*** Source data

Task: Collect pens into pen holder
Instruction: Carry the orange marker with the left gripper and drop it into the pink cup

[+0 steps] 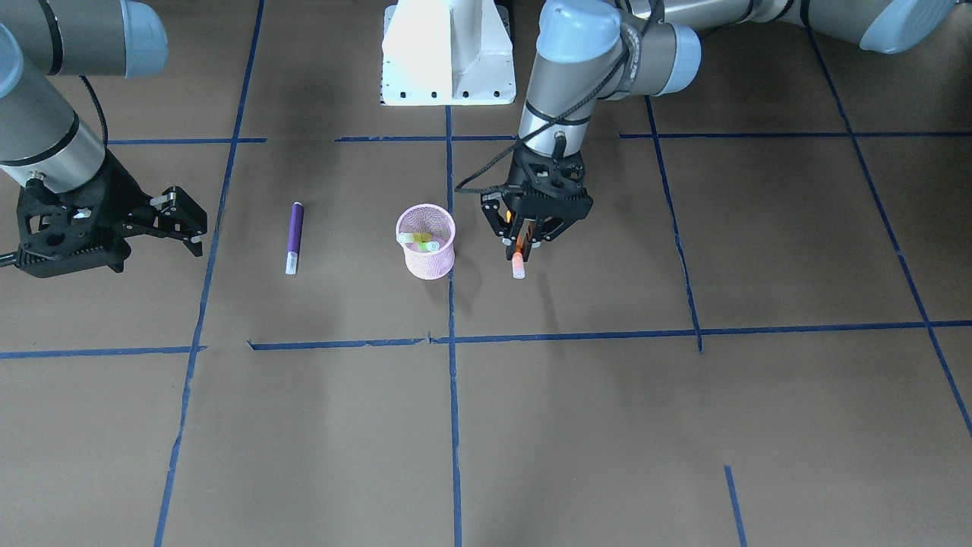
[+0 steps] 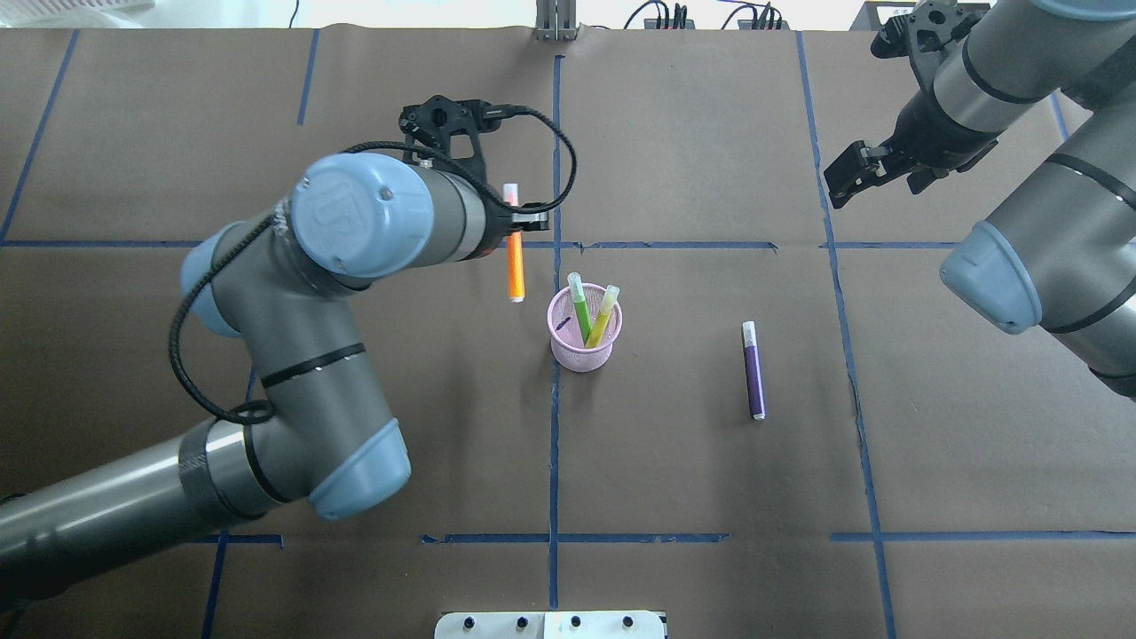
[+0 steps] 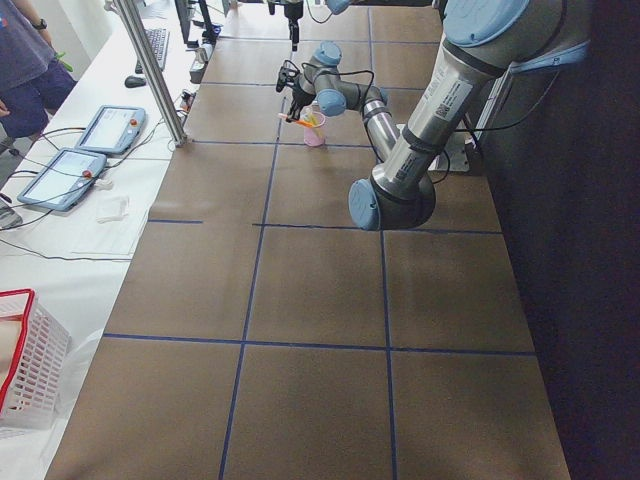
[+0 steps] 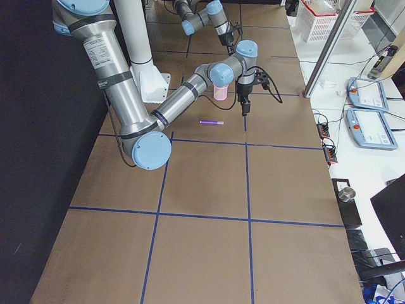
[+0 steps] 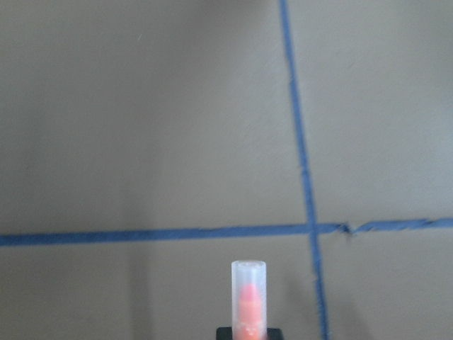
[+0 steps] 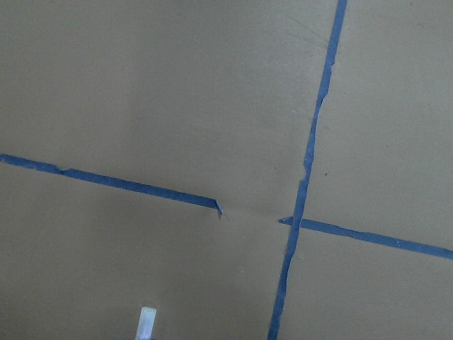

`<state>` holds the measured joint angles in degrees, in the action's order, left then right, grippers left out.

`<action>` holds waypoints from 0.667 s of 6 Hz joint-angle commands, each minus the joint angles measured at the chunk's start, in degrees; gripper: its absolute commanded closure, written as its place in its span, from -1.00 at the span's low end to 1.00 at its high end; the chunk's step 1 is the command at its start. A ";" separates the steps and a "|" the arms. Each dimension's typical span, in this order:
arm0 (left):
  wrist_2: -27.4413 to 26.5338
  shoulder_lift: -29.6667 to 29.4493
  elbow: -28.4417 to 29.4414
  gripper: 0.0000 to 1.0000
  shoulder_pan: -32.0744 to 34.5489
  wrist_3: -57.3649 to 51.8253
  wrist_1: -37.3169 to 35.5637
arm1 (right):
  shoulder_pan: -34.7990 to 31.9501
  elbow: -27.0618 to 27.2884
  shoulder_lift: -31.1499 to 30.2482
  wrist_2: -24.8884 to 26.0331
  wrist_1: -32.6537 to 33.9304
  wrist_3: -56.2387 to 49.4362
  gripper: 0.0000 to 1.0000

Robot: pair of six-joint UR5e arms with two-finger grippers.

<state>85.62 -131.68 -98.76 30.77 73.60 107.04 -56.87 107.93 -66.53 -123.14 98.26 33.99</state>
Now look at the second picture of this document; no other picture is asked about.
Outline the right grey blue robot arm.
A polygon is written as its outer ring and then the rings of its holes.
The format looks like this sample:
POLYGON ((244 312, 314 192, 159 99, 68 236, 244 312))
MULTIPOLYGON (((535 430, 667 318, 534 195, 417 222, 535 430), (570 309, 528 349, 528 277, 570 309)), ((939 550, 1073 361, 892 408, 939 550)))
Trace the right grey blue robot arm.
POLYGON ((905 179, 922 193, 974 169, 1061 92, 1091 113, 942 263, 939 279, 1009 335, 1043 327, 1116 395, 1135 395, 1131 1, 919 1, 870 51, 905 58, 917 92, 893 133, 824 171, 829 202, 905 179))

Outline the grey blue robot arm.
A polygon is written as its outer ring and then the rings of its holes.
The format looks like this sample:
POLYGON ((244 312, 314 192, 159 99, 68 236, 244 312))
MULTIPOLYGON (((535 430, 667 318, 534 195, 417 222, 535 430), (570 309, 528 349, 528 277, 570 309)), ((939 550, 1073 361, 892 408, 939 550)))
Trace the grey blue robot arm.
POLYGON ((421 167, 391 149, 364 143, 315 161, 272 210, 187 255, 168 356, 209 418, 6 501, 5 611, 296 499, 345 518, 406 486, 406 441, 349 296, 395 272, 484 257, 508 233, 548 226, 563 196, 515 207, 466 161, 421 148, 421 167), (226 410, 187 381, 187 314, 244 342, 264 403, 226 410))

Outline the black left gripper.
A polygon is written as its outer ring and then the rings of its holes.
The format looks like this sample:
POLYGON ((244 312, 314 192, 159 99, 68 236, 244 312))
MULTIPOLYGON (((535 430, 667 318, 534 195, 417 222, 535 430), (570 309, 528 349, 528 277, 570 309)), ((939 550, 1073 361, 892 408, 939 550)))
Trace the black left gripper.
POLYGON ((483 200, 482 204, 485 210, 485 230, 479 242, 479 258, 487 257, 496 250, 512 231, 512 223, 515 233, 544 232, 551 227, 548 211, 513 210, 512 213, 508 204, 498 205, 491 200, 483 200))

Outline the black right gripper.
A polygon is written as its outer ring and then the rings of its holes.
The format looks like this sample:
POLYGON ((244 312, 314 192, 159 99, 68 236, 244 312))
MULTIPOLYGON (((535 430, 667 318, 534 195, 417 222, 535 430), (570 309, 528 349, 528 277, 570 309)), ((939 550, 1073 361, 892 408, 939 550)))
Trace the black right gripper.
POLYGON ((900 177, 918 196, 951 171, 972 169, 997 140, 997 132, 978 132, 952 121, 930 92, 919 91, 897 114, 895 130, 883 146, 857 140, 824 171, 829 202, 843 208, 870 186, 900 177))

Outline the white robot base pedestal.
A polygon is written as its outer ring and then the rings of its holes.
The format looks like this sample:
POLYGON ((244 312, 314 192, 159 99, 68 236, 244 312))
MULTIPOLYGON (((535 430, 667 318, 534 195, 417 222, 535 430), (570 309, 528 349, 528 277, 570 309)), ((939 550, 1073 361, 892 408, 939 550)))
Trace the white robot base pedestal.
POLYGON ((434 638, 667 638, 665 613, 649 609, 456 611, 434 638))

******

Quote the records in full and exactly; skip any image.

● **Result of this exercise**:
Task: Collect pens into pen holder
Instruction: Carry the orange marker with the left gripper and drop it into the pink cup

[+0 steps] 
[+0 steps] 
[+0 steps] 
[+0 steps] 
[+0 steps] 
[+0 steps] 

`<state>` holds the measured joint angles in degrees, in the action's order, left then right, grippers left out.

`<action>` holds waypoints from 0.667 s of 6 Hz joint-angle commands, each minus the joint angles measured at the chunk's start, in degrees; gripper: its absolute commanded closure, written as its place in its span, from -1.00 at the span's low end to 1.00 at its high end; the chunk's step 1 is the command at its start. A ";" separates the steps and a "|" the arms. Each dimension's typical span, in this order:
arm0 (left):
  wrist_2: -27.4413 to 26.5338
  shoulder_lift: -29.6667 to 29.4493
  elbow: -28.4417 to 29.4414
  gripper: 0.0000 to 1.0000
  shoulder_pan: -32.0744 to 34.5489
  wrist_3: -57.3649 to 51.8253
  wrist_1: -37.3169 to 35.5637
arm1 (right):
  shoulder_pan: -34.7990 to 31.9501
  elbow: -27.0618 to 27.2884
  shoulder_lift: -31.1499 to 30.2482
  wrist_2: -24.8884 to 26.0331
  wrist_1: -32.6537 to 33.9304
  wrist_3: -56.2387 to 49.4362
  gripper: 0.0000 to 1.0000

Robot: pair of six-joint UR5e arms with two-finger grippers.

<state>85.62 -131.68 -98.76 30.77 73.60 107.04 -56.87 107.93 -66.53 -123.14 98.26 33.99</state>
Now look at the second picture of this document; no other picture is asked about.
Outline the right grey blue robot arm.
A polygon is written as its outer ring and then the rings of its holes.
The format looks like this sample:
POLYGON ((244 312, 314 192, 159 99, 68 236, 244 312))
MULTIPOLYGON (((535 430, 667 318, 534 195, 417 222, 535 430), (570 309, 528 349, 528 277, 570 309)), ((939 550, 1073 361, 892 408, 939 550)))
Trace the right grey blue robot arm.
POLYGON ((905 179, 922 193, 974 169, 1061 92, 1091 113, 942 263, 939 279, 1009 335, 1043 327, 1116 395, 1135 395, 1131 1, 919 1, 870 51, 905 58, 917 92, 893 133, 824 171, 829 202, 905 179))

Outline the grey blue robot arm.
A polygon is written as its outer ring and then the rings of its holes.
The format looks like this sample:
POLYGON ((244 312, 314 192, 159 99, 68 236, 244 312))
MULTIPOLYGON (((535 430, 667 318, 534 195, 417 222, 535 430), (570 309, 528 349, 528 277, 570 309)), ((939 550, 1073 361, 892 408, 939 550)))
Trace the grey blue robot arm.
POLYGON ((421 167, 391 149, 364 143, 315 161, 272 210, 187 255, 168 356, 209 418, 6 501, 5 611, 296 499, 345 518, 406 486, 406 441, 349 296, 395 272, 484 257, 508 233, 548 226, 563 196, 515 207, 466 161, 421 148, 421 167), (226 410, 187 381, 187 314, 244 342, 264 403, 226 410))

Outline the black left gripper.
A polygon is written as its outer ring and then the rings of its holes.
The format looks like this sample:
POLYGON ((244 312, 314 192, 159 99, 68 236, 244 312))
MULTIPOLYGON (((535 430, 667 318, 534 195, 417 222, 535 430), (570 309, 528 349, 528 277, 570 309)), ((939 550, 1073 361, 892 408, 939 550)))
Trace the black left gripper.
POLYGON ((483 200, 482 204, 485 210, 485 230, 479 242, 479 258, 487 257, 496 250, 512 231, 512 223, 515 233, 544 232, 551 227, 548 211, 513 210, 512 213, 508 204, 498 205, 491 200, 483 200))

Outline the black right gripper.
A polygon is written as its outer ring and then the rings of its holes.
The format looks like this sample:
POLYGON ((244 312, 314 192, 159 99, 68 236, 244 312))
MULTIPOLYGON (((535 430, 667 318, 534 195, 417 222, 535 430), (570 309, 528 349, 528 277, 570 309)), ((939 550, 1073 361, 892 408, 939 550)))
Trace the black right gripper.
POLYGON ((900 177, 918 196, 951 171, 972 169, 997 140, 997 132, 978 132, 952 121, 930 92, 919 91, 897 114, 895 130, 883 146, 857 140, 824 171, 829 202, 843 208, 870 186, 900 177))

Outline the white robot base pedestal.
A polygon is written as its outer ring and then the rings of its holes.
The format looks like this sample:
POLYGON ((244 312, 314 192, 159 99, 68 236, 244 312))
MULTIPOLYGON (((535 430, 667 318, 534 195, 417 222, 535 430), (570 309, 528 349, 528 277, 570 309)), ((939 550, 1073 361, 892 408, 939 550)))
Trace the white robot base pedestal.
POLYGON ((434 638, 667 638, 665 613, 649 609, 456 611, 434 638))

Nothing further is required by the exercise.